"""
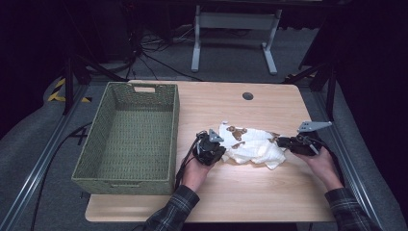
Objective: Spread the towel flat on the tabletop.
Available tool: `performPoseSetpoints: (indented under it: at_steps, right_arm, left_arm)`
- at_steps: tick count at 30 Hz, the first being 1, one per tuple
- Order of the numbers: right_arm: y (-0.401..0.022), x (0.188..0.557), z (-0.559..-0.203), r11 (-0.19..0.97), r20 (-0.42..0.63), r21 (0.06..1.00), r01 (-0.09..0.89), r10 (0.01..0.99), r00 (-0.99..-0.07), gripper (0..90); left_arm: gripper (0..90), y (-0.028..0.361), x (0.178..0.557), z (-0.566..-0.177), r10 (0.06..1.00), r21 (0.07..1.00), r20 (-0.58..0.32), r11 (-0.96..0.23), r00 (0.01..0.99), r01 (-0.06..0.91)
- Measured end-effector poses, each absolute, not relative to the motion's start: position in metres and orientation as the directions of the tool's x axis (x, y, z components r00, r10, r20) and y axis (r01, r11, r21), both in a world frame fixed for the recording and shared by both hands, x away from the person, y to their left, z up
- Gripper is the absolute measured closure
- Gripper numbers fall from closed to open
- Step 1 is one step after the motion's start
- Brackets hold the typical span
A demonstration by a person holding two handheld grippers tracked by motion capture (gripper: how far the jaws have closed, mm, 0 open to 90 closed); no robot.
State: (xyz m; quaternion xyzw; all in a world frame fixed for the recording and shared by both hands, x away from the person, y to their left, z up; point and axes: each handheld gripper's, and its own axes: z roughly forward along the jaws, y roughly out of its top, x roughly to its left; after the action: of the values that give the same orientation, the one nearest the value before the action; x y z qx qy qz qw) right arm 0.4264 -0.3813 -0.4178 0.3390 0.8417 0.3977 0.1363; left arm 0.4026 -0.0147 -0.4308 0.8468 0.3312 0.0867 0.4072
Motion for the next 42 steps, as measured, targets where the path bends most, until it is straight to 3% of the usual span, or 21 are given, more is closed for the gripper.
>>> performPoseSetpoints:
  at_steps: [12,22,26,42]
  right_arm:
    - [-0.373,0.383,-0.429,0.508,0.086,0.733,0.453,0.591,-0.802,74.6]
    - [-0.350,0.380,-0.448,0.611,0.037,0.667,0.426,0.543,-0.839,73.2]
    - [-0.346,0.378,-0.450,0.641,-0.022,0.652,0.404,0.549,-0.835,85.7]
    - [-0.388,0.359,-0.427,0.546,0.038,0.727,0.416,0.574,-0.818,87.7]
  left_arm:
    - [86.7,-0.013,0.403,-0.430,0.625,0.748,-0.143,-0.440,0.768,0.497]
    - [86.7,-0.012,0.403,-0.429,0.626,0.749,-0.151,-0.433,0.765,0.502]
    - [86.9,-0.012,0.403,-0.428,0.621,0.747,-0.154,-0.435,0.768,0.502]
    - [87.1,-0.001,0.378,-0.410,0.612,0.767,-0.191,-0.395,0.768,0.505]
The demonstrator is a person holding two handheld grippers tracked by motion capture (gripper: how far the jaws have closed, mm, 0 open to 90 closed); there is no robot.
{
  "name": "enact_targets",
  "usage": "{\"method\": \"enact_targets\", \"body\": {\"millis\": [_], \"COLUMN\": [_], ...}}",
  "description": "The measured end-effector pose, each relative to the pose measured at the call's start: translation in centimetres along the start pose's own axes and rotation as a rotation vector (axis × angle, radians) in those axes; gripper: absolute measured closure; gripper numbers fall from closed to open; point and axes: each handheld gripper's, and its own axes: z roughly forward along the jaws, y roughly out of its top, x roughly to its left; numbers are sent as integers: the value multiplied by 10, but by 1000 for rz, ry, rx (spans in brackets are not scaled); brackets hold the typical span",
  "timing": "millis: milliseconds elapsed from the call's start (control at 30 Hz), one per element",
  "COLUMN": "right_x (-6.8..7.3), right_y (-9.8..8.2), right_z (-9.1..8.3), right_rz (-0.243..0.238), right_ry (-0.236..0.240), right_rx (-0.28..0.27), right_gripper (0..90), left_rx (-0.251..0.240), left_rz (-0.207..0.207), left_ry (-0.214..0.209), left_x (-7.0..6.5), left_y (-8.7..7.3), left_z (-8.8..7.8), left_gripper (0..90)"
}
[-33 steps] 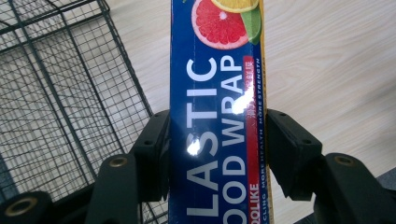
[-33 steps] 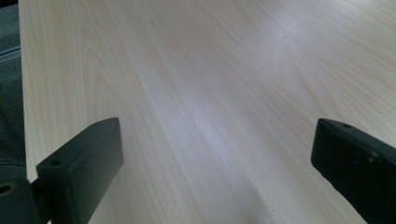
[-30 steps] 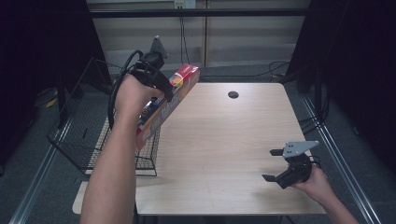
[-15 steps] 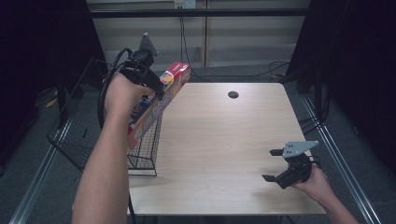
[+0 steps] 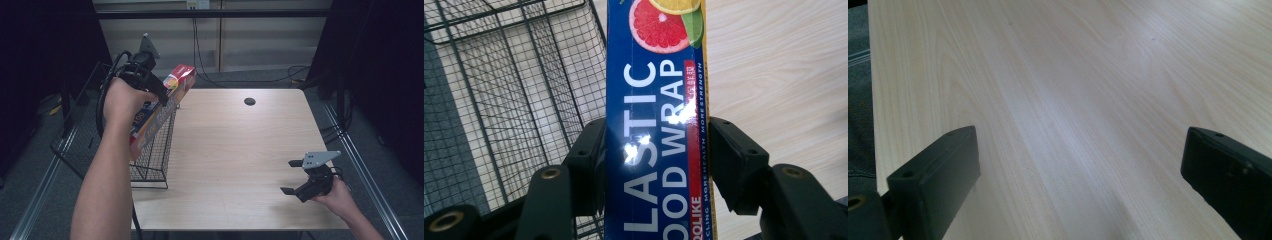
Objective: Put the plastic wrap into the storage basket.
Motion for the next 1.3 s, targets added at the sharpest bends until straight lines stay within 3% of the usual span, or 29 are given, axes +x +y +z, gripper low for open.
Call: {"method": "enact_targets", "body": {"millis": [400,933,1300], "right_x": [-1,-1,0], "right_y": [0,0,0], "right_z": [0,1,1], "right_rz": [-1,0,1], "right_ry": [-8,1,-1], "right_rx": [-6,-3,-2], "right_gripper": [23,24,24], "left_rx": [-14,-20,-27], "left_rz": [-40,-73,-91], "left_ry": [12,53,57], "left_x": [15,30,39], "left_y": [-7,-16,-20], "left_z": [-10,-18,-22], "left_gripper": [458,459,459]}}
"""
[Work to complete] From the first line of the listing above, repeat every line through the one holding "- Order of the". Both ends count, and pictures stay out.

[Solution to this task]
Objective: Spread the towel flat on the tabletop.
Available tool: `performPoseSetpoints: (indented under it: at_steps, right_arm, left_arm)`
- at_steps: tick count at 30 Hz, the first being 1, one per tuple
- Order of the numbers: right_arm: y (-0.401..0.022), x (0.188..0.557), z (-0.559..-0.203), r11 (-0.19..0.97), r20 (-0.42..0.63), r21 (0.06..1.00), r01 (-0.09..0.89), r10 (0.01..0.99), r00 (-0.99..-0.07), gripper (0..90); left_arm: gripper (0..90), y (-0.028..0.361), x (0.178..0.557), z (-0.566..-0.177), r10 (0.06..1.00), r21 (0.07..1.00), r20 (-0.58..0.32), r11 (-0.96..0.23), r00 (0.01..0.99), r01 (-0.06..0.91)

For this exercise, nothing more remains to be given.